## GOAL OF THE EXERCISE
Each line holding the word "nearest" must appear in the answer, copied from the entries.

[Items listed in a dataset]
Segment Open
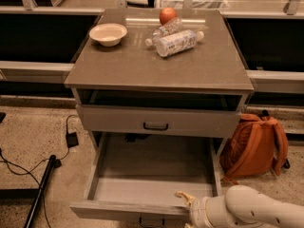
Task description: Close middle drawer
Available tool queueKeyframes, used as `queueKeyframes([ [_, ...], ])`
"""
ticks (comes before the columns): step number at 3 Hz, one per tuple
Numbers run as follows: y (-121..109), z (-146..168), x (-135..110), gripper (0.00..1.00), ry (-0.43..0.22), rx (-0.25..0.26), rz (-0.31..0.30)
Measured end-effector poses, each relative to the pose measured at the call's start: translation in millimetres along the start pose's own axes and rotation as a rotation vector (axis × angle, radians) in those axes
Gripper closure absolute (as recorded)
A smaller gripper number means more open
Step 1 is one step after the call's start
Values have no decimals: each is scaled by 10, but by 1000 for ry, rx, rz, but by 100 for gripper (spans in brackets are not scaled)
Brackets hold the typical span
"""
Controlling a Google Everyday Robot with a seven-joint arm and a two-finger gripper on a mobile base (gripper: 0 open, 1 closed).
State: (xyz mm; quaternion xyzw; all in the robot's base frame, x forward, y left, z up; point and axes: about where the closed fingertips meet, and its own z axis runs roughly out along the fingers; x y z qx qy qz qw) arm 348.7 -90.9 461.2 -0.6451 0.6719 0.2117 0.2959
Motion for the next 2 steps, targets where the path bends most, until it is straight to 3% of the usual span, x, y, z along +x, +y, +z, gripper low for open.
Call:
queueKeyframes([
  [2, -207, 161, 184, 14, 19, 82, -34],
])
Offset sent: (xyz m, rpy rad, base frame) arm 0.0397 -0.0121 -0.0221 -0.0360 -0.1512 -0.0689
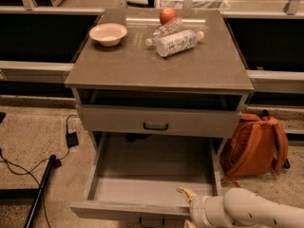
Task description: Close middle drawer
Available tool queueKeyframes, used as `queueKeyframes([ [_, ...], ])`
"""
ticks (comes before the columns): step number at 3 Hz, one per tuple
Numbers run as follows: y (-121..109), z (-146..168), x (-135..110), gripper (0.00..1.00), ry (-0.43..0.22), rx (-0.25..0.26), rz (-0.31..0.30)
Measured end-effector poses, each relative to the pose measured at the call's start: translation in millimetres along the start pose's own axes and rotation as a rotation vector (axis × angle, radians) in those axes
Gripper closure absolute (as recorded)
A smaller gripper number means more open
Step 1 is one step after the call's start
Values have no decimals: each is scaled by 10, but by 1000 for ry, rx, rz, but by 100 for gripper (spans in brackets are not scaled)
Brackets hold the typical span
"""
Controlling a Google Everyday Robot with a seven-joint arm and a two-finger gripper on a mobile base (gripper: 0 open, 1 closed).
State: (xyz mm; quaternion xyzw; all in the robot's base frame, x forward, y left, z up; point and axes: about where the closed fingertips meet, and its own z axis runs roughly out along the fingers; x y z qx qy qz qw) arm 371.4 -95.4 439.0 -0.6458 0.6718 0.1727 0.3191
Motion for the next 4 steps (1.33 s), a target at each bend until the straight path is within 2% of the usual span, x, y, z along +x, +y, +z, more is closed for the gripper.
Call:
queueKeyframes([
  [1, -144, -18, -4, 29, 9, 52, -14],
  [2, -288, 1, -10, 30, 40, 86, -24],
  [3, -472, 109, -3, 42, 66, 121, -29],
  [4, -653, 171, -23, 42, 85, 146, -37],
])
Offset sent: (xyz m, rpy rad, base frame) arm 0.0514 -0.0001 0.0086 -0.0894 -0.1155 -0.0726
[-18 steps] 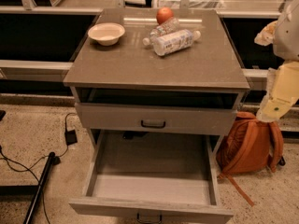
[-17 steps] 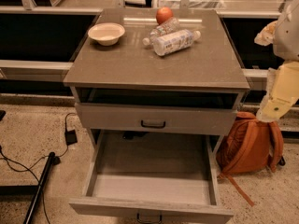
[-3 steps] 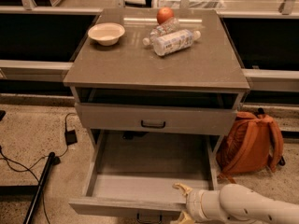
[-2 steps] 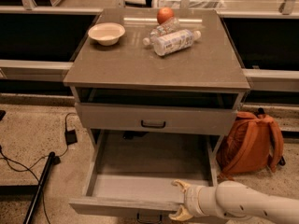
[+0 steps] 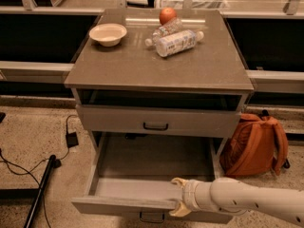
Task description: Close middle drawer
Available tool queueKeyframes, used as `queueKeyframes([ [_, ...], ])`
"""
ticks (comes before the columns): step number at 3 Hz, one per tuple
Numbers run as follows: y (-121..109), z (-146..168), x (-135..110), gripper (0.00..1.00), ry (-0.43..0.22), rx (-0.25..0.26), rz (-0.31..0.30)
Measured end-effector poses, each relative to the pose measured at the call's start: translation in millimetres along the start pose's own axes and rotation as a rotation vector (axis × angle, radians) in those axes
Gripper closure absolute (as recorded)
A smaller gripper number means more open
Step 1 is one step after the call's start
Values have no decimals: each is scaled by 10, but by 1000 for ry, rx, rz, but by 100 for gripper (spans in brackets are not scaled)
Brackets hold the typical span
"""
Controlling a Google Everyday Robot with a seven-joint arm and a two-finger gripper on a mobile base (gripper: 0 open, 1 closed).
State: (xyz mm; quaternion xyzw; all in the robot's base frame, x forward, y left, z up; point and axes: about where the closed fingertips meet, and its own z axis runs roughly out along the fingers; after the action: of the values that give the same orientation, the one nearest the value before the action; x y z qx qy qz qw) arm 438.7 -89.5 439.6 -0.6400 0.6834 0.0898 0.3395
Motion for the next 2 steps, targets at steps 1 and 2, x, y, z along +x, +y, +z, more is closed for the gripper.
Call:
queueKeyframes([
  [1, 5, -6, 6, 42, 0, 0, 0],
  [2, -326, -5, -35, 42, 3, 31, -12],
])
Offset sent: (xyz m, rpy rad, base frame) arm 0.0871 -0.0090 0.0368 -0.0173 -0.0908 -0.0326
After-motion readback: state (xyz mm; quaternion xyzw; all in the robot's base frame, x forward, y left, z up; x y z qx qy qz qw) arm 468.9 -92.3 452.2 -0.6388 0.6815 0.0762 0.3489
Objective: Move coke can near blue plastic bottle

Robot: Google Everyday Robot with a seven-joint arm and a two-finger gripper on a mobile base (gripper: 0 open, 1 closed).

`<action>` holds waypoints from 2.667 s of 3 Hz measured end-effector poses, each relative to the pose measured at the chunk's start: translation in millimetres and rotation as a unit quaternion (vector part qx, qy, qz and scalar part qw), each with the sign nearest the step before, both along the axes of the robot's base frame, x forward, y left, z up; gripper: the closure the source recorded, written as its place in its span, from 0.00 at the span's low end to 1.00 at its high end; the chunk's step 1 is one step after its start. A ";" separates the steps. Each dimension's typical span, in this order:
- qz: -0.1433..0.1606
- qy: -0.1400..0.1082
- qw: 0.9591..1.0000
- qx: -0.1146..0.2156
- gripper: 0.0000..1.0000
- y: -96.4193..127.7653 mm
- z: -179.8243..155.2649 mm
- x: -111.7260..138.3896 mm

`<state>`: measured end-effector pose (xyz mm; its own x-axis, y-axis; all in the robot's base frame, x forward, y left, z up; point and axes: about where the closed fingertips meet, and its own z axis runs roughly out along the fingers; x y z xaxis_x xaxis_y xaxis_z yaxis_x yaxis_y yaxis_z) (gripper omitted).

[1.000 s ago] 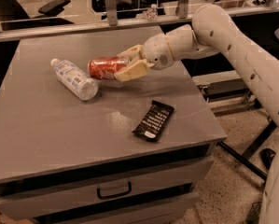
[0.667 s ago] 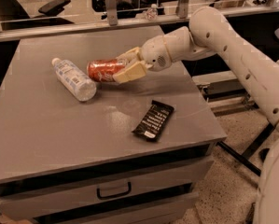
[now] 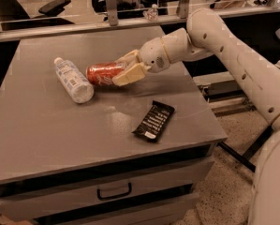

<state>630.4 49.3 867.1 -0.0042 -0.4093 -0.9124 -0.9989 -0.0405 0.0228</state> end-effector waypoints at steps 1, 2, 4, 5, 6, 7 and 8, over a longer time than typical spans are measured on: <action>0.003 0.000 1.000 -0.001 0.15 1.5 -1.5 0.2; 0.006 -0.002 1.000 -0.001 0.00 3.2 -2.1 0.3; 0.003 -0.004 1.000 -0.001 0.00 3.0 -1.8 1.4; -0.033 -0.013 0.999 -0.004 0.00 -17.0 1.9 8.4; -0.112 -0.032 0.993 -0.018 0.00 -66.7 11.1 15.2; -0.123 -0.035 0.992 -0.017 0.00 -71.5 12.2 17.7; -0.122 -0.035 0.992 -0.017 0.00 -71.4 12.1 17.7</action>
Offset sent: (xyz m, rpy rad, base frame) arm 0.0016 -0.0016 -0.0008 -0.0024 -0.0096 0.0088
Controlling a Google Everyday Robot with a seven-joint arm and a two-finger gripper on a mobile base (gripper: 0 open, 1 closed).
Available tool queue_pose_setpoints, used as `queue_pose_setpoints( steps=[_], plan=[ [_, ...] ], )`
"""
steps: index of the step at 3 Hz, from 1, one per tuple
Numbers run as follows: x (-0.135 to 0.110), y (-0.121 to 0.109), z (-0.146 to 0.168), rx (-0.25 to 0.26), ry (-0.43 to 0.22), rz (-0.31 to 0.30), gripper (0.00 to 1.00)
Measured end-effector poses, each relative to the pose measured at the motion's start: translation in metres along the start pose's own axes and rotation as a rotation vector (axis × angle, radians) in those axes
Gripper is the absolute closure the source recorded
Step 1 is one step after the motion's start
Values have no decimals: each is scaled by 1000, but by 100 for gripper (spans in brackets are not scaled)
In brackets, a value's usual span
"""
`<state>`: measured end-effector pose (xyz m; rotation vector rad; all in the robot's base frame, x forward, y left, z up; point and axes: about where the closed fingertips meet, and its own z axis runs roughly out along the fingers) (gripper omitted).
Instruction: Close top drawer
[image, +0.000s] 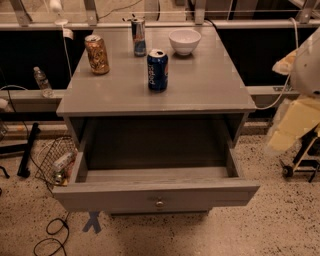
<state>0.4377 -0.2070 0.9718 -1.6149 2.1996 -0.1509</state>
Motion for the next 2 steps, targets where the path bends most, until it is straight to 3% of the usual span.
queue_pose_setpoints(
  steps=[2],
  plan=[
    [28, 33, 77, -31, -22, 168, 0]
  ],
)
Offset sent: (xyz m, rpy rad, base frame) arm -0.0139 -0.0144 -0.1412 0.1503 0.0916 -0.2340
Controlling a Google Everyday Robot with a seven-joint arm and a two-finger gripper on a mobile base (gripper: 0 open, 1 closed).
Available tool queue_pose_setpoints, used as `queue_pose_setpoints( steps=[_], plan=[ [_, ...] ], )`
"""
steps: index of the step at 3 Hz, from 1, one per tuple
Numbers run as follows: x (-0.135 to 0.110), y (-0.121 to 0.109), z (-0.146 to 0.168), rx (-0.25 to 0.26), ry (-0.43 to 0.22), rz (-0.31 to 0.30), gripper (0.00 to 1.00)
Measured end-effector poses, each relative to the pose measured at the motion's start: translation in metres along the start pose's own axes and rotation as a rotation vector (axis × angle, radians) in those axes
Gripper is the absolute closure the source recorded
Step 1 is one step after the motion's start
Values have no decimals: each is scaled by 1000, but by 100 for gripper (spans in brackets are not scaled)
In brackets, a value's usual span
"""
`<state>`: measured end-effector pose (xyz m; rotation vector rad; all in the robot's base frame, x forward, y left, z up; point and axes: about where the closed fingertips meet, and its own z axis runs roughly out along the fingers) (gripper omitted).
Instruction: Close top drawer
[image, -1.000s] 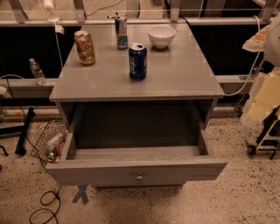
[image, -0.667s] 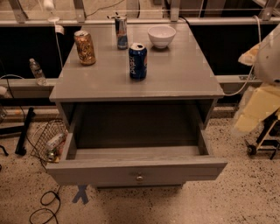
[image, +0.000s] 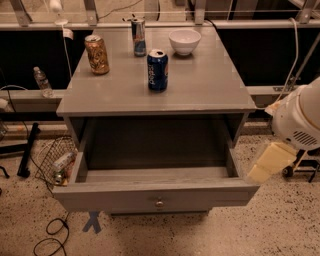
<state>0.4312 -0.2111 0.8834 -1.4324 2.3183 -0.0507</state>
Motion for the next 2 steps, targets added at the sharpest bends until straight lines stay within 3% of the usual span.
queue_pose_setpoints(
  steps=[1, 2],
  plan=[
    [0, 0, 0, 0, 0, 0, 0],
    [14, 6, 11, -2, 4, 78, 0]
  ],
)
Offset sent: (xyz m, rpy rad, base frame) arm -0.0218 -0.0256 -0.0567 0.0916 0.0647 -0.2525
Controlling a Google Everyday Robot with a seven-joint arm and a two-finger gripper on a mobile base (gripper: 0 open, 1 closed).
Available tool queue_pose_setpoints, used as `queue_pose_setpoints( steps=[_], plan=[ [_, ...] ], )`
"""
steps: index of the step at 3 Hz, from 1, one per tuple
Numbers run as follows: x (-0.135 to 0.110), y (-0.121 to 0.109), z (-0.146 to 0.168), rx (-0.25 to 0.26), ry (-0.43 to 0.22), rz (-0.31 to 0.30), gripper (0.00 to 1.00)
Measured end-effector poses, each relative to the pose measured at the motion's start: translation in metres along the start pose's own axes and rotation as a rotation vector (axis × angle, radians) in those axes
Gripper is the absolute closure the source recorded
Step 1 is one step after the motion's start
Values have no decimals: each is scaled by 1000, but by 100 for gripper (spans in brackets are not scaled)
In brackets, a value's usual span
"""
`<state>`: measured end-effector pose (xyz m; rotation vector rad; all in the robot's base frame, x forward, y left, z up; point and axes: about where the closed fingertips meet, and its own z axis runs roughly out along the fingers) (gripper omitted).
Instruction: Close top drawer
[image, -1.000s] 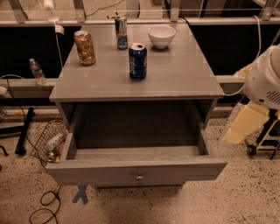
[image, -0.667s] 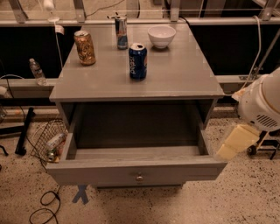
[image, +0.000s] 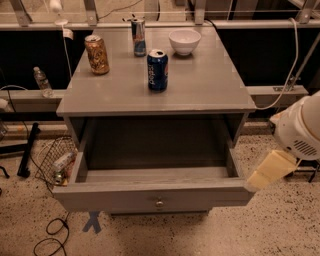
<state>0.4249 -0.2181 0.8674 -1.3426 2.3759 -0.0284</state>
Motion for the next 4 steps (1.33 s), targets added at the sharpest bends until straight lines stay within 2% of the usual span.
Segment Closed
## COMPLETED EXERCISE
State: (xyz mm; quaternion xyzw; all in the robot's base frame, x forward, y left, z up; point and axes: about where the closed fingertips meet, and its own z axis runs roughly out along the fingers; after the action: of the values that give the same orientation, the one nearest the value before the action; x y z qx qy qz qw) arm 438.7 -89.5 439.6 -0.6400 0.6834 0.0898 0.3395
`<action>` holds waypoints from 2.667 s of 3 Hz measured end-effector poses, each relative to the pose measured at the chunk's start: translation in millimetres and rotation as a unit quaternion (vector part qx, qy, qz and scalar part qw), each with the sign nearest the step before, both along the axes of the robot's base frame, x forward, y left, z up; gripper: the closure the source recorded, written as its place in its span, from 0.00 at the span's low end to 1.00 at its high end; the chunk's step 1 is one step after its start. A ";" separates the steps. Each dimension's typical span, in this order:

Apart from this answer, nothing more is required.